The support vector machine/convolutional neural network-based models classified nodules into 6 categories resulting in an area under the curve of 0.59/0.65 when differentiating atypical adenomatous hyperplasia versus adenocarcinoma in situ, 0.87/0.86 with minimally invasive adenocarcinoma versus invasive adenocarcinoma, 0.76/0.72 atypical adenomatous hyperplasia + adenocarcinoma in situ versus minimally invasive adenocarcinoma, 0.89/0.87 atypical adenomatous hyperplasia + adenocarcinoma in situ versus minimally invasive adenocarcinoma + invasive adenocarcinoma, and 0.93/0.92 atypical adenomatous hyperplasia + adenocarcinoma in situ + minimally invasive adenocarcinoma versus invasive adenocarcinoma. Classifying benign versus atypical adenomatous hyperplasia + adenocarcinoma in situ + minimally invasive adenocarcinoma versus invasive adenocarcinoma resulted in a micro-average area under the curve of 0.93/0.94 for the support vector machine/convolutional neural network models, respectively. The convolutional neural network-based methods had higher sensitivities than the support vector machine-based methods but lower specificities and accuracies.

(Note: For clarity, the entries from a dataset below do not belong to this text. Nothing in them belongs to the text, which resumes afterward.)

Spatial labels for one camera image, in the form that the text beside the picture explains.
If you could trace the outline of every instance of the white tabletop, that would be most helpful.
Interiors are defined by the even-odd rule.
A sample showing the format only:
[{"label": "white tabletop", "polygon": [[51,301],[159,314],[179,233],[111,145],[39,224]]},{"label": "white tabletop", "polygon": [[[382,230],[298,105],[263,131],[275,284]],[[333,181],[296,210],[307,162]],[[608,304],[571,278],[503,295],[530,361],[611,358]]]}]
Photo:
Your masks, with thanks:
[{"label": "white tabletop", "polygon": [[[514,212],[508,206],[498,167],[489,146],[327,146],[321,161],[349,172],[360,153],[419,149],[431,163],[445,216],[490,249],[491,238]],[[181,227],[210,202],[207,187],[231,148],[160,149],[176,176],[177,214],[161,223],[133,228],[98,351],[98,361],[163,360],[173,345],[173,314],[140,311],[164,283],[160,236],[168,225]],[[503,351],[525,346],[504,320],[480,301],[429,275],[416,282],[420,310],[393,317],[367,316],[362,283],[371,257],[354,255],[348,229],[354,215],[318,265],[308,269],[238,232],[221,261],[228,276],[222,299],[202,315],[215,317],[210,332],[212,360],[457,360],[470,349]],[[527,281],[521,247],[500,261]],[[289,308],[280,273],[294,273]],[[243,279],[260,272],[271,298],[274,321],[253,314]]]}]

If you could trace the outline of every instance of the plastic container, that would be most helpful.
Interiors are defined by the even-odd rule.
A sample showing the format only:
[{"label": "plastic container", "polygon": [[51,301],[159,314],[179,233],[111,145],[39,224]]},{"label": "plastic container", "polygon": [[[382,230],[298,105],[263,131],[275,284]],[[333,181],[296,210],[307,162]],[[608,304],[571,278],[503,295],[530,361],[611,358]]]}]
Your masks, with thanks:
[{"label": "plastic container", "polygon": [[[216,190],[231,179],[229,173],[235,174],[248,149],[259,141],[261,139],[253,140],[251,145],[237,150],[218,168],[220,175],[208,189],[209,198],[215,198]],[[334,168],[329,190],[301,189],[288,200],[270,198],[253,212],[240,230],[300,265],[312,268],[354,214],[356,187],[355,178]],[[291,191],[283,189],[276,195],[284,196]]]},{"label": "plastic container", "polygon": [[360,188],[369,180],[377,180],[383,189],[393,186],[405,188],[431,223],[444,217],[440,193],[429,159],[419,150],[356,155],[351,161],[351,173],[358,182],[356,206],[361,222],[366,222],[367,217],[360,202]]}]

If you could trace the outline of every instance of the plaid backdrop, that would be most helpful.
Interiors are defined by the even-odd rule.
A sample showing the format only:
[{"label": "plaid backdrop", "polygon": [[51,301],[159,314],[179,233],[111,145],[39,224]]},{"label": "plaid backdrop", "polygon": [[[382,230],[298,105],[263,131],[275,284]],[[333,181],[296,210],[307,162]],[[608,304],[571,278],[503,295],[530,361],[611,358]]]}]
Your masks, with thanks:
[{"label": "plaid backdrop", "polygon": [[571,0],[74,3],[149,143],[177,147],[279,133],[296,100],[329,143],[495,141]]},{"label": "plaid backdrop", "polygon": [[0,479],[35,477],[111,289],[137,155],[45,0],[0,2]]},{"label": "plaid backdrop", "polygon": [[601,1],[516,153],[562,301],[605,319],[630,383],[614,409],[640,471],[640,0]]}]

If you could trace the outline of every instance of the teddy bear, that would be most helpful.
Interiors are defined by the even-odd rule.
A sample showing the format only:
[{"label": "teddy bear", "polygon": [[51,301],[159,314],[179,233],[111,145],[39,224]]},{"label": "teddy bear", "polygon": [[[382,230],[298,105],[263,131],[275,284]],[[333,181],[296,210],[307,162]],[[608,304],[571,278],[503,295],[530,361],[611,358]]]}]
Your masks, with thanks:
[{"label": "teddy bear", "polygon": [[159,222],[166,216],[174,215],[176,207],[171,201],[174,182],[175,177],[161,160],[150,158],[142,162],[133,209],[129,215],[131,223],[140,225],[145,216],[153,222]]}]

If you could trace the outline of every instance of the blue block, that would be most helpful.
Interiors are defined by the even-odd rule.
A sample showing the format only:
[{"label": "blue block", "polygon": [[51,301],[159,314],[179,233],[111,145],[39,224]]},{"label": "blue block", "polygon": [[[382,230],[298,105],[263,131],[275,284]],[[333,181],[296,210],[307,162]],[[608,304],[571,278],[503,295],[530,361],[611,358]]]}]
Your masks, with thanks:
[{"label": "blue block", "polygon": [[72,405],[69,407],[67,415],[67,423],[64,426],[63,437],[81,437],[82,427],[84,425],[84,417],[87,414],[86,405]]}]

The machine learning algorithms demonstrated reasonable performance in differentiating benign versus preinvasive versus invasive adenocarcinoma from computed tomography images alone. However, the prediction accuracy varies across its subtypes. This holds the potential for improved diagnostic capabilities with less-invasive means.
本研究旨在探讨机器学习算法是否可以仅通过 CT 图像预测肺结节的良恶性、腺癌或其癌前病变亚型。
从多个来源收集包含肺结节的胸部 CT 扫描数据集,并记录其病理诊断。数据集在患者水平上随机分为训练集(70%)、内部验证集(15%)和独立测试集(15%)。开发并验证了两种机器学习算法。第一种算法使用支持向量机模型,第二种算法使用深度学习技术:卷积神经网络。使用受试者工作特征分析评估分类器在测试数据集上的性能。
支持向量机/卷积神经网络模型将结节分为 6 类,在区分非典型腺瘤样增生与原位腺癌、微浸润性腺癌与浸润性腺癌、非典型腺瘤样增生+原位腺癌与微浸润性腺癌、非典型腺瘤样增生+原位腺癌与微浸润性腺癌+浸润性腺癌、非典型腺瘤样增生+原位腺癌+微浸润性腺癌与浸润性腺癌方面,曲线下面积分别为 0.59/0.65、0.87/0.86、0.76/0.72、0.89/0.87 和 0.93/0.92。将良性与非典型腺瘤样增生+原位腺癌+微浸润性腺癌+浸润性腺癌进行分类,支持向量机/卷积神经网络模型的平均曲线下面积分别为 0.93/0.94。基于卷积神经网络的方法比基于支持向量机的方法具有更高的敏感性,但特异性和准确性较低。
机器学习算法在单独使用 CT 图像区分良性、癌前病变与浸润性腺癌方面表现出了合理的性能。然而,其在预测各亚型方面的准确性存在差异。这为利用更微创的手段提高诊断能力提供了潜力。